→ ABOUT THIS TASK: Please say how many lines in the records below contain the word "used". Give the number and nothing more.

→ EXTRACTED RECORDS:
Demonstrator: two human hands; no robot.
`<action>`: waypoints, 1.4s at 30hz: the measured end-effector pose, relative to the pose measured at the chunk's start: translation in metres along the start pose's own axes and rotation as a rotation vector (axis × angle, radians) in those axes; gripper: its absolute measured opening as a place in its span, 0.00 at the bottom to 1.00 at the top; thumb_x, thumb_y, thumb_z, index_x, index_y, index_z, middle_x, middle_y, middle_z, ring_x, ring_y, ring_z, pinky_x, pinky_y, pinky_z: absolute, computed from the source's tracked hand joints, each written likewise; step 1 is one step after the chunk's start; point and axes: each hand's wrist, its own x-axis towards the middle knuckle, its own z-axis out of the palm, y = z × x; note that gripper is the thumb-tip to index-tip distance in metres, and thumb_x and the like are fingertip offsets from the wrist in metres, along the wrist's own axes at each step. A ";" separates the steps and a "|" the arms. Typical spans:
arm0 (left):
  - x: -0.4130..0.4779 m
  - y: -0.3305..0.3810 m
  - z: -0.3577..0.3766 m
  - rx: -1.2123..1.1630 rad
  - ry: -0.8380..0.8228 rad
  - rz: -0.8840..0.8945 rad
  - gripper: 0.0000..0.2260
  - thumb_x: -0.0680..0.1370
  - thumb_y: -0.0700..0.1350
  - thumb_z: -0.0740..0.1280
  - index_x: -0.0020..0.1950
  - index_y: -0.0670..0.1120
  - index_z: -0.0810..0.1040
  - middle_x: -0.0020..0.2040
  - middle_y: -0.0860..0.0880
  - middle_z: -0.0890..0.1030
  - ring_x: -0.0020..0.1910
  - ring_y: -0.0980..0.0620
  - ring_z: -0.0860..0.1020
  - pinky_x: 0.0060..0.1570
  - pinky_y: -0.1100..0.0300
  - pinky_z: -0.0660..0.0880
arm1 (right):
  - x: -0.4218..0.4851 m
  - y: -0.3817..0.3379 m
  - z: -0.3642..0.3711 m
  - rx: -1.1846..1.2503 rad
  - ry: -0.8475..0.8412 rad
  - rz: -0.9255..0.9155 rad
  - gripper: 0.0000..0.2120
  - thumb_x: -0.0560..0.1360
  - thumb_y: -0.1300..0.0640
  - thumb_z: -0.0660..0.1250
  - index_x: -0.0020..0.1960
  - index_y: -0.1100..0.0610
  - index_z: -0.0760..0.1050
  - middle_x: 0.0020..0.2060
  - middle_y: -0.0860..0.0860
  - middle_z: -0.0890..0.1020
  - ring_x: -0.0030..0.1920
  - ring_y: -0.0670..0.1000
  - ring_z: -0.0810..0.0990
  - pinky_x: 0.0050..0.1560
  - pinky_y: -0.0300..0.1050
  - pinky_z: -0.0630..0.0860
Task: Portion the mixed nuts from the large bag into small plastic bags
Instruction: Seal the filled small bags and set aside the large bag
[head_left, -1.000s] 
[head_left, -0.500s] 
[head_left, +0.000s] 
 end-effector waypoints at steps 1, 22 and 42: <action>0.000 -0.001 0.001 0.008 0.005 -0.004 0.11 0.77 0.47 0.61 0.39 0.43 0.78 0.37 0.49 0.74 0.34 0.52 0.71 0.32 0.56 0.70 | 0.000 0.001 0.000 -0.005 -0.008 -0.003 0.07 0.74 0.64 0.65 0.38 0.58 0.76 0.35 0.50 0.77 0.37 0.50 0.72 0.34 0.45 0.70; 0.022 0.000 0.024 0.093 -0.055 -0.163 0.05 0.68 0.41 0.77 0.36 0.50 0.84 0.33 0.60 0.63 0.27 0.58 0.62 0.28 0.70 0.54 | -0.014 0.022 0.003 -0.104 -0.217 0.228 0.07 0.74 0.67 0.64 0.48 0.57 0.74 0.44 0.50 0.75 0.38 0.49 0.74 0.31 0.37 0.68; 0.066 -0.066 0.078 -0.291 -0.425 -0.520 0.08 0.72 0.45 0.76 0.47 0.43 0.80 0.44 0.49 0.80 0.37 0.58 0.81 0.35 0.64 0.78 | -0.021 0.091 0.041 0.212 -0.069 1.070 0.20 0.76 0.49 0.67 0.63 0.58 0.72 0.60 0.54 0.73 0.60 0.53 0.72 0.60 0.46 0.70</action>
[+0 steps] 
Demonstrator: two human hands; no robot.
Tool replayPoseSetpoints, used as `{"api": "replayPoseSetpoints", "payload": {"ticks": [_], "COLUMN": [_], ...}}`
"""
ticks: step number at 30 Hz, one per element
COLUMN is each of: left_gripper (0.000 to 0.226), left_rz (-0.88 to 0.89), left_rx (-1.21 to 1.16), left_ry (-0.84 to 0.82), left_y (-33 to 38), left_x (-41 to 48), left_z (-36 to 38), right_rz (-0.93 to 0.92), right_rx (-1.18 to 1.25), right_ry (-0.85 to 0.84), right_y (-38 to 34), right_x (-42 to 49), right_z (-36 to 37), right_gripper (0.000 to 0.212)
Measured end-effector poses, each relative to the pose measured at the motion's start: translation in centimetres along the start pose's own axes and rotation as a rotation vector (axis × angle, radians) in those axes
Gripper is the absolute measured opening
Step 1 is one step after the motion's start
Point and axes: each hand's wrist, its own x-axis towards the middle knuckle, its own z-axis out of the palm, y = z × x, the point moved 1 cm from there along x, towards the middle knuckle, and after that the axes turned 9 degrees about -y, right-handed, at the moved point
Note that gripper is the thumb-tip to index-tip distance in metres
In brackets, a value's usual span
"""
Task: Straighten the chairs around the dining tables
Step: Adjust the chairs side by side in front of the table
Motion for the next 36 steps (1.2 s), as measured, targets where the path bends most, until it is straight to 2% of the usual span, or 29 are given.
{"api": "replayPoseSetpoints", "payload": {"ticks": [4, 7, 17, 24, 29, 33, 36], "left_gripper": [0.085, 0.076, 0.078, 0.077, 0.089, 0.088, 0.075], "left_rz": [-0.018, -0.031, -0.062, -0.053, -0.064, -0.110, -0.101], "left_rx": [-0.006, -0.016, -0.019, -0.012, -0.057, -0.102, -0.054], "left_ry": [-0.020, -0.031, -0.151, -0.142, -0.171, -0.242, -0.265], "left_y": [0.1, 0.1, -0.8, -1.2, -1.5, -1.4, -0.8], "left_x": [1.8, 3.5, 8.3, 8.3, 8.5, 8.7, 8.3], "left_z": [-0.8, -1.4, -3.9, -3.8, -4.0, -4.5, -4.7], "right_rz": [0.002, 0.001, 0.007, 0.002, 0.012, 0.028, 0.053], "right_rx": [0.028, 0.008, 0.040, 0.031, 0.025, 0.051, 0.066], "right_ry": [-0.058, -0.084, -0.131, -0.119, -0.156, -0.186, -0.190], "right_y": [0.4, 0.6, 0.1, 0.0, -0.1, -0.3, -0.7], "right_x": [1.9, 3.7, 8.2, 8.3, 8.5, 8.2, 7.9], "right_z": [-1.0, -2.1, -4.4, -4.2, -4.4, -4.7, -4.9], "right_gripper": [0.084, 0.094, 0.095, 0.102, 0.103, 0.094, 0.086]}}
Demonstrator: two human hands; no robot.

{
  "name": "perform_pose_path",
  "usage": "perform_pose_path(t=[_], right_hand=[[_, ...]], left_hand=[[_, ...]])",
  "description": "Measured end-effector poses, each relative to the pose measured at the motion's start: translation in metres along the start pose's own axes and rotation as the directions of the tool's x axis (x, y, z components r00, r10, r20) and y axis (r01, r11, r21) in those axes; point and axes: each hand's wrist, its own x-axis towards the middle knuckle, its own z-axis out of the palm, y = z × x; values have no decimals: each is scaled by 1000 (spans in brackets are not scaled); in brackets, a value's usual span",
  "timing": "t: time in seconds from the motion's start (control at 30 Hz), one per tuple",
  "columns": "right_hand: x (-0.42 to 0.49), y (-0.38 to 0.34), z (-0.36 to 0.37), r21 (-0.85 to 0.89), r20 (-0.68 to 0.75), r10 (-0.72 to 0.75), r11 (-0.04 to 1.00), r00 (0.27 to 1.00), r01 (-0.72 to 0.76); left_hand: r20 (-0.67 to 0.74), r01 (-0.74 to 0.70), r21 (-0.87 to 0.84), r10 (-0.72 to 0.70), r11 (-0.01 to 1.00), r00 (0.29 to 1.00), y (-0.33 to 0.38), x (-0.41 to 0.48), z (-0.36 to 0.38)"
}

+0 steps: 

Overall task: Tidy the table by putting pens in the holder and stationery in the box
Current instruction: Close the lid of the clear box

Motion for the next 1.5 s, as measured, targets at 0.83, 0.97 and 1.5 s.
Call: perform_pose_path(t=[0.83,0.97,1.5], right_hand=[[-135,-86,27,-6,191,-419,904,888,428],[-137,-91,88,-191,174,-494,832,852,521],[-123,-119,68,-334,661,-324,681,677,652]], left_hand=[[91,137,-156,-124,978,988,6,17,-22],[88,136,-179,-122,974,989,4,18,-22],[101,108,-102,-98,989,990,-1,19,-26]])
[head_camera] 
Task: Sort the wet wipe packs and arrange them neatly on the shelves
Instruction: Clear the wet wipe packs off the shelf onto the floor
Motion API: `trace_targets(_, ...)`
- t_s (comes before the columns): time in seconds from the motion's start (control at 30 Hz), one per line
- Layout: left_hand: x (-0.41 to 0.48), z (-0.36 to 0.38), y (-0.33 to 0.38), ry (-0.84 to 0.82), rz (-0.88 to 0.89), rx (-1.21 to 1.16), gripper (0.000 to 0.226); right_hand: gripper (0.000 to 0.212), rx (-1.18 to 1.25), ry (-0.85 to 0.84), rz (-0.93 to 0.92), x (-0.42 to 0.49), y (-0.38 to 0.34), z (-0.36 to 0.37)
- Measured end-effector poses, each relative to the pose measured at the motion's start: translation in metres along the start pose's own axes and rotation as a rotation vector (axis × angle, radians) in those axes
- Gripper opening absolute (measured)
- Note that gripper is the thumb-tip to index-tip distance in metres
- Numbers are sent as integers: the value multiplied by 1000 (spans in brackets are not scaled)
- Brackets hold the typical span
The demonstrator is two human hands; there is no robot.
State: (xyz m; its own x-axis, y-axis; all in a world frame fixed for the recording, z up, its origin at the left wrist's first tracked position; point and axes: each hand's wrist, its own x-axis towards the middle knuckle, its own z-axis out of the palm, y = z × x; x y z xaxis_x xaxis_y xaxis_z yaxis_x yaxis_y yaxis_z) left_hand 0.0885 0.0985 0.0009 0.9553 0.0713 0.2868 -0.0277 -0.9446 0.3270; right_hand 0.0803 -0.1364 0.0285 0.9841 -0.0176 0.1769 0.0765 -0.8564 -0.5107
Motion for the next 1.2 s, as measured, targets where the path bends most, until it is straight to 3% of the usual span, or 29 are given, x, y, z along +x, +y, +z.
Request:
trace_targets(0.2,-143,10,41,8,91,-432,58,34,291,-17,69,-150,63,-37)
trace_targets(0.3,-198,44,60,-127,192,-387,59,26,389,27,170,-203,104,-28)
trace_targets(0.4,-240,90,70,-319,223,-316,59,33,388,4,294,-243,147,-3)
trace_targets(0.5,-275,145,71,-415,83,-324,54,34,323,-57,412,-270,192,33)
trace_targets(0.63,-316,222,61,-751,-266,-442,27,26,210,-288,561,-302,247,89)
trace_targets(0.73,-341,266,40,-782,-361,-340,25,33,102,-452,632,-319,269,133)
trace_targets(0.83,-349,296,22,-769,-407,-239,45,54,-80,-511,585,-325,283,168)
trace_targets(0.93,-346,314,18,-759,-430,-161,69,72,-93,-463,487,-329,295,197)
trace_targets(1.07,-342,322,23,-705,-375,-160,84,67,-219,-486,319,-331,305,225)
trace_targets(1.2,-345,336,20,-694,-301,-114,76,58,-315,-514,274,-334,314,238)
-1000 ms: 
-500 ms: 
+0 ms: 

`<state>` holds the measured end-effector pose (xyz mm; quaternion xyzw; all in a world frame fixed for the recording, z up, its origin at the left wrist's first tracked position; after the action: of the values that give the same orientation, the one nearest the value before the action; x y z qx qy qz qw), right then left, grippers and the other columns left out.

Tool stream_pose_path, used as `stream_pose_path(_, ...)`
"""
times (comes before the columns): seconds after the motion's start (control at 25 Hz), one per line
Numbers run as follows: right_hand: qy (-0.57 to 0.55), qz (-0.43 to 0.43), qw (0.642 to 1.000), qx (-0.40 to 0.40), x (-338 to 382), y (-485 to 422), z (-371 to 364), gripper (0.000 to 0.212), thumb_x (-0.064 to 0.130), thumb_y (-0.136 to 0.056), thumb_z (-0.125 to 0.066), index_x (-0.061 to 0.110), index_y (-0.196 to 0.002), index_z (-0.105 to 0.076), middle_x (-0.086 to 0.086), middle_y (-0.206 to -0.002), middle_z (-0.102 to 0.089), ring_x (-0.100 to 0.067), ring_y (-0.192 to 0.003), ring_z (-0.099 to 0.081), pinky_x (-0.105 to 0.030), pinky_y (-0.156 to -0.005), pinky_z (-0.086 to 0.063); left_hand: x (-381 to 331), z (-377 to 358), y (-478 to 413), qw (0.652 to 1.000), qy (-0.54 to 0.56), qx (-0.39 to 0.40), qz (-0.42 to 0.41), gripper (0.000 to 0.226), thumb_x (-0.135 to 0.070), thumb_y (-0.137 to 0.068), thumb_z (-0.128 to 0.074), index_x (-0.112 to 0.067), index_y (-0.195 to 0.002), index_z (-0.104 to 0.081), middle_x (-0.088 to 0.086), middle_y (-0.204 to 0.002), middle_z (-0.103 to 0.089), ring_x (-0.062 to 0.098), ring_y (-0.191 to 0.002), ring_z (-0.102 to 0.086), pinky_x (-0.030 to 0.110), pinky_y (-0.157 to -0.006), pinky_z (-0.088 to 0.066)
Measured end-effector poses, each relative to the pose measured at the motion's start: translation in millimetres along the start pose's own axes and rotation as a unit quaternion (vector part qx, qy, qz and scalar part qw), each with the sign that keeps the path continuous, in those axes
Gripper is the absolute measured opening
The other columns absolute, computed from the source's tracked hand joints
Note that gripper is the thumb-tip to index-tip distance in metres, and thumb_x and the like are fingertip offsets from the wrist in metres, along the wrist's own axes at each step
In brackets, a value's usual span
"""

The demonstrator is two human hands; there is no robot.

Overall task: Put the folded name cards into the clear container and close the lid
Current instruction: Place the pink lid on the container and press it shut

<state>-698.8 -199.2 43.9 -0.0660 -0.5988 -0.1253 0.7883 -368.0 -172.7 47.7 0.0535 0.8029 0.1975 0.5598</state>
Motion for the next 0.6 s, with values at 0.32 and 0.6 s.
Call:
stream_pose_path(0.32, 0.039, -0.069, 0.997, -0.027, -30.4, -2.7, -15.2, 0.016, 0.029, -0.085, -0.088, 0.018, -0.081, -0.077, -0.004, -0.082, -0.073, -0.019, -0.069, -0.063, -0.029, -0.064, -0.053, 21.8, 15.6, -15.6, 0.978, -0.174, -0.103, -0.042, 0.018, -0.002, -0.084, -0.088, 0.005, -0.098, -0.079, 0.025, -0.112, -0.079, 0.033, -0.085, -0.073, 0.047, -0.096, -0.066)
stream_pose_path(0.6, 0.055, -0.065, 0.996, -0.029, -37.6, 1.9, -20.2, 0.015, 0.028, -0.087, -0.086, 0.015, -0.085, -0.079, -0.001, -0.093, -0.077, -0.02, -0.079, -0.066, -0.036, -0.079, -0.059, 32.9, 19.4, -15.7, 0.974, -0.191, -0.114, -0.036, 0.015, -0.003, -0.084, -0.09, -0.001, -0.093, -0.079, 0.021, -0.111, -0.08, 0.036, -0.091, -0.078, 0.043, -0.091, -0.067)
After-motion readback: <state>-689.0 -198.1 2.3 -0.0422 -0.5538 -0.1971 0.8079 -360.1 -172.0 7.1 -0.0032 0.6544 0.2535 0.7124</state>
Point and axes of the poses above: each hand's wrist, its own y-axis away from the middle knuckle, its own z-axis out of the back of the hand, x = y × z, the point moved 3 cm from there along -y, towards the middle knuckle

→ TASK RESPONSE: 2